Comparison of virtual field device to humphrey visual field sita-fast in normal subjects

ABSTRACT

Purpose: Humphrey Visual Field (HVF) testing presents challenges for patients with limited mobility. Virtual reality-based visual field testing could provide a practical and portable alternative for visual field testing. This study examines the agreement between Virtual Field (VF), a virtual reality-based visual field test, and HVF. Methods: HVF SITA-Fast and VF BOLT Threshold were performed on both eyes of 40 normal subjects (age 23-66), right eye tested first. The test strategies were randomized. Subjects wore surgical masks in accordance with COVID-19 protocol.
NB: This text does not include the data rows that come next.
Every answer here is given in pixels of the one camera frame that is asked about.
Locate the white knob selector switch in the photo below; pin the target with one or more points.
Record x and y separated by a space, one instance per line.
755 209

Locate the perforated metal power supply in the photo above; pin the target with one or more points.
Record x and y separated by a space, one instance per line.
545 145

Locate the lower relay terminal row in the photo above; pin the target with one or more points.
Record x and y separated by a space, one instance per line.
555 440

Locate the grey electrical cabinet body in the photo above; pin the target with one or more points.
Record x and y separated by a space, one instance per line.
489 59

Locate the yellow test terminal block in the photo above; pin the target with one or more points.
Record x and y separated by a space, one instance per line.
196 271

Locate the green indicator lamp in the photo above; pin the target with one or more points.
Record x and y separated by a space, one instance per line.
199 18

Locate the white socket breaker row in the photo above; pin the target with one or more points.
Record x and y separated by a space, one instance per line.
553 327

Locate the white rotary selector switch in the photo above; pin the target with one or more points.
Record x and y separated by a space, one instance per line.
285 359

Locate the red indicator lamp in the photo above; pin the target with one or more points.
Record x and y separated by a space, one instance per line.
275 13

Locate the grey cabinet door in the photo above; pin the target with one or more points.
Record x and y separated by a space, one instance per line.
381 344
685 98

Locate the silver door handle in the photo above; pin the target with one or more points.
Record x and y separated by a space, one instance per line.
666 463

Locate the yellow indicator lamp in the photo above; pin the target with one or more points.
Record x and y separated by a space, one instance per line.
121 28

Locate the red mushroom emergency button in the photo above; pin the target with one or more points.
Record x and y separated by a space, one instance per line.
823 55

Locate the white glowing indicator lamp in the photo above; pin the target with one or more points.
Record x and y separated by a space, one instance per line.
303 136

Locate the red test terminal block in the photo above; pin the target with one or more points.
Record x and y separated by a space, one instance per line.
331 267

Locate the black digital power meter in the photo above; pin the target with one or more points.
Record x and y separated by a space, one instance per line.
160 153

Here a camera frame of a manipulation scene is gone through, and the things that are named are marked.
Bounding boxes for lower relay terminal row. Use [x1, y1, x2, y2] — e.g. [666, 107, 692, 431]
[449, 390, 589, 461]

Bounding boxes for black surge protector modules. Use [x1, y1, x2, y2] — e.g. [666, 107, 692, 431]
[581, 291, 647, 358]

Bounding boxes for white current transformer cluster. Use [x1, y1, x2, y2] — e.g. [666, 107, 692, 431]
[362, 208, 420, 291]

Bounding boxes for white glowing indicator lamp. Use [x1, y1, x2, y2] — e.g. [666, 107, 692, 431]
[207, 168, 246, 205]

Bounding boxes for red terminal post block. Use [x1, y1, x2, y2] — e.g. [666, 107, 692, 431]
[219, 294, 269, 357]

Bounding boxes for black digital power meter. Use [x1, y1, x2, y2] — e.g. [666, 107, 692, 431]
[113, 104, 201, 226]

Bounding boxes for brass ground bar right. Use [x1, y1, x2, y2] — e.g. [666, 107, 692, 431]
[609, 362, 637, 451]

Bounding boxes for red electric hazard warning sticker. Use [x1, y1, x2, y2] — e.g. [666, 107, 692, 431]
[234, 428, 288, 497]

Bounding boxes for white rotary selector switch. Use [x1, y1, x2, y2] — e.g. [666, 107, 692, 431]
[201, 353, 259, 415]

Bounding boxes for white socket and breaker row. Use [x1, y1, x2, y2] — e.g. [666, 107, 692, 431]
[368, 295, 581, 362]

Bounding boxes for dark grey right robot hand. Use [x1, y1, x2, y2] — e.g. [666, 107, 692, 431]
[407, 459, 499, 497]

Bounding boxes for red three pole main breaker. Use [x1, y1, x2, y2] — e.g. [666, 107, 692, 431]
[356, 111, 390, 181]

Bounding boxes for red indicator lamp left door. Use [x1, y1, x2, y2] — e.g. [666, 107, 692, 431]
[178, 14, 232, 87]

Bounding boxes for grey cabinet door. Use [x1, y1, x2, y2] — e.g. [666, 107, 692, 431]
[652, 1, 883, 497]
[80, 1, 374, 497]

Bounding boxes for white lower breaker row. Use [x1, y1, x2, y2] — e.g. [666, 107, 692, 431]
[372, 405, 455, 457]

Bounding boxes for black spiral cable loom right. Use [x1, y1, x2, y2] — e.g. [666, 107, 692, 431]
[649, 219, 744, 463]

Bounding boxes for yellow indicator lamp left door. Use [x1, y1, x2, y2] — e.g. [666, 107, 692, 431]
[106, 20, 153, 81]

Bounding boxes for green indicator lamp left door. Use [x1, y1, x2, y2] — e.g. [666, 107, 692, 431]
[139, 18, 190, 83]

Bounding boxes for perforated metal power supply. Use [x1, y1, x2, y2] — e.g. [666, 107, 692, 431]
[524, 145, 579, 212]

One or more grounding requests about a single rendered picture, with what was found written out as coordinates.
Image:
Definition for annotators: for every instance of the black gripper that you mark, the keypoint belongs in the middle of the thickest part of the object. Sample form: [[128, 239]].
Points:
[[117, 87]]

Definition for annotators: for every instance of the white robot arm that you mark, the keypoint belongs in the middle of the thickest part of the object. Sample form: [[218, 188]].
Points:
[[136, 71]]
Outcome measures included mean deviation (MD), test time and visual field index (VFI). Each patient completed a survey about their experience. Eight eyes were excluded due to unreliable results (FL >20%, FP> 15%). Results: There was not a statistical difference between the right and left eye data on a paired t-test. P-values for HVF were 0.0824, 0.7206, and 0.5663 for MD, VFI and time respectively. P-values for VF were 0.3743, 0.9821, and 0.9872 for MD, VFI and time respectively. The right and left eyes were pooled for analysis. Average MD values were-0.19 dB for HVF and-2.38 dB for VF. Average VFI values were 99.4% for HVF and 96.2% for VF. Average test times were 176.5 sec for HVF and 194.0 sec for VF. When comparing VF to HVF, VF had mean differences (SD) of-2.18 dB (3.36),-3.2% (7.1) and 17.6 sec (39.7) in MD, VFI and time respectively. 95% CIs [-2.98,-1.40], [-4.89,-1.53], and [8.25, 26.89] respectively. All parameters were level dependent on Bland-Altman analysis with greater bias as the results deviated from normal. The bias in MD (mean difference ±SD) was lower for the 29 eyes that did not require trial lenses (-1.0±2.5 dB) than for the 43 eyes that required trial lenses (-3.1± 4.1 dB). 95% CI [-1.90, -0.04], [-4.33, -1.80] respectively. The difference in bias between the two groups was statistically significant (p=0.0163). There was a statistically significant difference (p = 0.0011) between subjects who reported some level of fogging on VF (61.6%) compared to the subjects who reported some level of fogging on HVF (19.4%). Conclusions: VF results did not agree with HVF results. There was more bias between the two tests when a trial lens was required. More subjects experienced fogging of the trial lens on VF than HVF.